In 2016, on World MS Day, we talked about independence. Although some of us have trouble being on their own two feet, we never lose our ability to choose. Being informed about what MS is, what it can do to you and how to cope with whatever it might throw at you, restores that independence. It has the power to free your mind and transform your life, empowering you to make the lifestyle decisions that can really improve both your health and quality of life.
Know what your options are at any given time. Being informed about that is the real meaning of “knowledge is power” - you can then make choices.
“May your choices reflect your HOPES, not your fears.”
(NELSON MANDELA)
Accept that there are some things that you CAN do and others that you CAN’T (are out of reach). Focus on what you do have and how that helps you go forward and grow as a person.
Accepting illness as chronic doesn’t mean you suddenly become hopeless. Hope is always there. But when associated with the wish of getting back to the state you were BEFORE the diagnosis, things might get tough. Having expectations for something that might not return to its initial state is standing in deep anxiety, blocked and scared waiting.
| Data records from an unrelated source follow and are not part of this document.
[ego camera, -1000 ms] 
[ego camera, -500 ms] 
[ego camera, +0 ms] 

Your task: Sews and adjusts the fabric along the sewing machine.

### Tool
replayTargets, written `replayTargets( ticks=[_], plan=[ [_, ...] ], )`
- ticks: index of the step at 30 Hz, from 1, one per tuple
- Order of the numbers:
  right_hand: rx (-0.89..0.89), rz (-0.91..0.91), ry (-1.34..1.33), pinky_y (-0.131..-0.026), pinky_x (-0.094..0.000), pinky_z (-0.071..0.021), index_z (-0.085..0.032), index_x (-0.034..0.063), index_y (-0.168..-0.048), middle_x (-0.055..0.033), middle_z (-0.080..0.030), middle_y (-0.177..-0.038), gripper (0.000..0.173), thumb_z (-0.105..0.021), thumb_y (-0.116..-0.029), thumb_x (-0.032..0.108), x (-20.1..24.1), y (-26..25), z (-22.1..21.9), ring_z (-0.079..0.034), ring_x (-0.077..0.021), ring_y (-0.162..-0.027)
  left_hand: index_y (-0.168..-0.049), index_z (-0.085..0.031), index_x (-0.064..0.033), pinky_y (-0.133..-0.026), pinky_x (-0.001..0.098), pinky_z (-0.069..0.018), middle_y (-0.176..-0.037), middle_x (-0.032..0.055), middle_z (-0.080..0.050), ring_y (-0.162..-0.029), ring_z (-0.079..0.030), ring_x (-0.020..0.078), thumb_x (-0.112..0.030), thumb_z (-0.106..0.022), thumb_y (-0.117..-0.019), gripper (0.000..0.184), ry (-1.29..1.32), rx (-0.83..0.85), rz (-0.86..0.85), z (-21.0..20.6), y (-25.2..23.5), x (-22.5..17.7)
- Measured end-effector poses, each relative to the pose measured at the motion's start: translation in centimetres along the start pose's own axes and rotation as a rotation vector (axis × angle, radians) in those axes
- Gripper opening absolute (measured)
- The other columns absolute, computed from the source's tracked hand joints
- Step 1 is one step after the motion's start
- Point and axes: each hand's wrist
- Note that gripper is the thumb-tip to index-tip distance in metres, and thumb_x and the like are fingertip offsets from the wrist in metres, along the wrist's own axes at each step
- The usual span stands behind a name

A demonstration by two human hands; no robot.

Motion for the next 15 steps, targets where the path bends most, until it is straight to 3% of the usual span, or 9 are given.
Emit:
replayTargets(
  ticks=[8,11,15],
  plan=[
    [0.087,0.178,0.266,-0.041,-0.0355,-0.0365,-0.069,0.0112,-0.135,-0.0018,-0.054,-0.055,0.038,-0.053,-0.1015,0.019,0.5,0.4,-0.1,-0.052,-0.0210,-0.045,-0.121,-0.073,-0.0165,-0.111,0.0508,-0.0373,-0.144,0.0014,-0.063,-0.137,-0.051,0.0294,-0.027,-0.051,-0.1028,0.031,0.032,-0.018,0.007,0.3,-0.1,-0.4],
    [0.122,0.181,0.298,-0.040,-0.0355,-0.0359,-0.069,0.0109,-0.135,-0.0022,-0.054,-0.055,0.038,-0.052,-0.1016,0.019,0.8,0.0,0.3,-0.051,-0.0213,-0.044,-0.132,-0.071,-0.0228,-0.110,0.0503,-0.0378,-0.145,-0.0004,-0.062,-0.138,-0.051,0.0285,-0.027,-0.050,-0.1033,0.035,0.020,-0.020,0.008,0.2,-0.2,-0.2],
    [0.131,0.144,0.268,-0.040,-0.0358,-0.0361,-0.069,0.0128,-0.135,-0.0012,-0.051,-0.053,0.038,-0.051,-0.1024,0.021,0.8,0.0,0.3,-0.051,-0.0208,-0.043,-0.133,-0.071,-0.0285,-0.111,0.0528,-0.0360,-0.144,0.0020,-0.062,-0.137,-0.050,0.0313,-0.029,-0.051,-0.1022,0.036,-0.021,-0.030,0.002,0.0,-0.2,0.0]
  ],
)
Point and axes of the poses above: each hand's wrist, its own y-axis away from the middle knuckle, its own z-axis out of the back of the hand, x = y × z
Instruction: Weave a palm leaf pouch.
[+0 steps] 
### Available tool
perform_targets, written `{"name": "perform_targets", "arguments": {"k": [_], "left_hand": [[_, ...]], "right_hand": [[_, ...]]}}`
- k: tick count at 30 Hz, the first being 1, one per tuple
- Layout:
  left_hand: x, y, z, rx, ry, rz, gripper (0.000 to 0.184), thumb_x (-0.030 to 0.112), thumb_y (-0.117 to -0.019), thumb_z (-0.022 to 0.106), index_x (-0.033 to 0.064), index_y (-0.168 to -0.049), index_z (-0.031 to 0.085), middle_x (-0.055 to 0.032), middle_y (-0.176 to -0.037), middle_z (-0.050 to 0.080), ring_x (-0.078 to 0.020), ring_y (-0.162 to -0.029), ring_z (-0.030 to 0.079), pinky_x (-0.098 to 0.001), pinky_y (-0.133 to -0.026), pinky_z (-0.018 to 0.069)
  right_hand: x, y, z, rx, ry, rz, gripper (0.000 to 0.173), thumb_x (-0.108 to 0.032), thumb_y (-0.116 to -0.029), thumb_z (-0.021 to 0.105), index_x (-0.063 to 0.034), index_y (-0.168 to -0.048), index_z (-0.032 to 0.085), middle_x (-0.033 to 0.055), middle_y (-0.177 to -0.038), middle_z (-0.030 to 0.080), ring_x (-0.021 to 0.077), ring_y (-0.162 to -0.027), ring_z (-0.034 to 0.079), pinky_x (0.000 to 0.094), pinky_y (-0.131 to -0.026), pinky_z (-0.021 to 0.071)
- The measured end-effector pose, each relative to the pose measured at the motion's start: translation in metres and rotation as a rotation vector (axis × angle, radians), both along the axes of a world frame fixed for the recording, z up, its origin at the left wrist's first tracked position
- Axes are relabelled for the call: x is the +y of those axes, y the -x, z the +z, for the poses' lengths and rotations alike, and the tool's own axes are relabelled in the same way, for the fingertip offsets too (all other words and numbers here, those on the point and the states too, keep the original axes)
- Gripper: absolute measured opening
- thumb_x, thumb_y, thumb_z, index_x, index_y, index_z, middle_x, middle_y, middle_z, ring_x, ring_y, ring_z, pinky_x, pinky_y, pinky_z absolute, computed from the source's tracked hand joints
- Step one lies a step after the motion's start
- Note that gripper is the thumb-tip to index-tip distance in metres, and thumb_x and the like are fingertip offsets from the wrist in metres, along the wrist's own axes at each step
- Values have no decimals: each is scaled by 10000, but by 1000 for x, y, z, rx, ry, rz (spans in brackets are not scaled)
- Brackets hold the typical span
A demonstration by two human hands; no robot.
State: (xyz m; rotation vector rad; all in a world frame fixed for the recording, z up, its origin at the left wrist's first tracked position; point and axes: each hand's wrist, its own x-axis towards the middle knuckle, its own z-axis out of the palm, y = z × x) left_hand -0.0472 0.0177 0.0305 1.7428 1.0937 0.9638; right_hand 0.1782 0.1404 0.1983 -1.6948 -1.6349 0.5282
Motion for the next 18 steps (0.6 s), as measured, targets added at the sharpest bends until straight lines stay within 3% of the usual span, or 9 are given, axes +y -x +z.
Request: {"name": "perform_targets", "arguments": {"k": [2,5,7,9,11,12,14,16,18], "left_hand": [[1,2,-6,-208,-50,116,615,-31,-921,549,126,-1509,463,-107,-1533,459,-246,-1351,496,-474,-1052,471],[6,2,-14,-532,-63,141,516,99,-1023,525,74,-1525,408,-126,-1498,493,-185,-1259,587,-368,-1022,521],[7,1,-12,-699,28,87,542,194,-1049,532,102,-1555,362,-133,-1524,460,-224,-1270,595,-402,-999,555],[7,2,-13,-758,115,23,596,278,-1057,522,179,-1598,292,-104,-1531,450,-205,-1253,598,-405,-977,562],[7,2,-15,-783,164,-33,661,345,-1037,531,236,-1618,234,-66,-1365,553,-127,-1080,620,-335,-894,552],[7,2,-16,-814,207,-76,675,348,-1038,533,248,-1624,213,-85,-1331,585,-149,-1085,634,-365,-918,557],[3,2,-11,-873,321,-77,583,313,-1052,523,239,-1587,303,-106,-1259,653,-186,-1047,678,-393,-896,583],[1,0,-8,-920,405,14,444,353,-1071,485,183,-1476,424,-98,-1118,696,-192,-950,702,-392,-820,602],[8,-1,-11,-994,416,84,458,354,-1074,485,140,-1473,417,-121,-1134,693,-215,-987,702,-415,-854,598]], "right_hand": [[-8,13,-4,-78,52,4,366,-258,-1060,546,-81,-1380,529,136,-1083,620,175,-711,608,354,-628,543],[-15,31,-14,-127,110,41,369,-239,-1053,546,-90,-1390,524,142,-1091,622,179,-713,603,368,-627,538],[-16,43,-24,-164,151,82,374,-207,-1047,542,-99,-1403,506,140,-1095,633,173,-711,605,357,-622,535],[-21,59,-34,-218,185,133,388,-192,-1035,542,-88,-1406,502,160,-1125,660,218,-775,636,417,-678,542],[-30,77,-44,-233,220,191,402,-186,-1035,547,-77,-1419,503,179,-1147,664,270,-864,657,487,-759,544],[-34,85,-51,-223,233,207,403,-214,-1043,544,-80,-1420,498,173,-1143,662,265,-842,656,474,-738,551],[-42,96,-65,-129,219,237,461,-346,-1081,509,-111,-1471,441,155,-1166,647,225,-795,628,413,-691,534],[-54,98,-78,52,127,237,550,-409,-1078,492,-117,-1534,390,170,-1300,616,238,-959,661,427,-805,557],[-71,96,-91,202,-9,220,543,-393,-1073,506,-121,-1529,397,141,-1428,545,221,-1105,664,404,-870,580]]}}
The reality is that you have to make the best of each day with what you have been given.
There is always a way out of things, a way to make them better, a positive turn to things. No matter how bleak the horizon seems, there are always choices that can be made: you can either go on or stop then and there. What choice you make influences the outcome. Not deciding anything is also… a choice. And like any of them, it does have consequences. Choose to grow, to better yourself, to heal.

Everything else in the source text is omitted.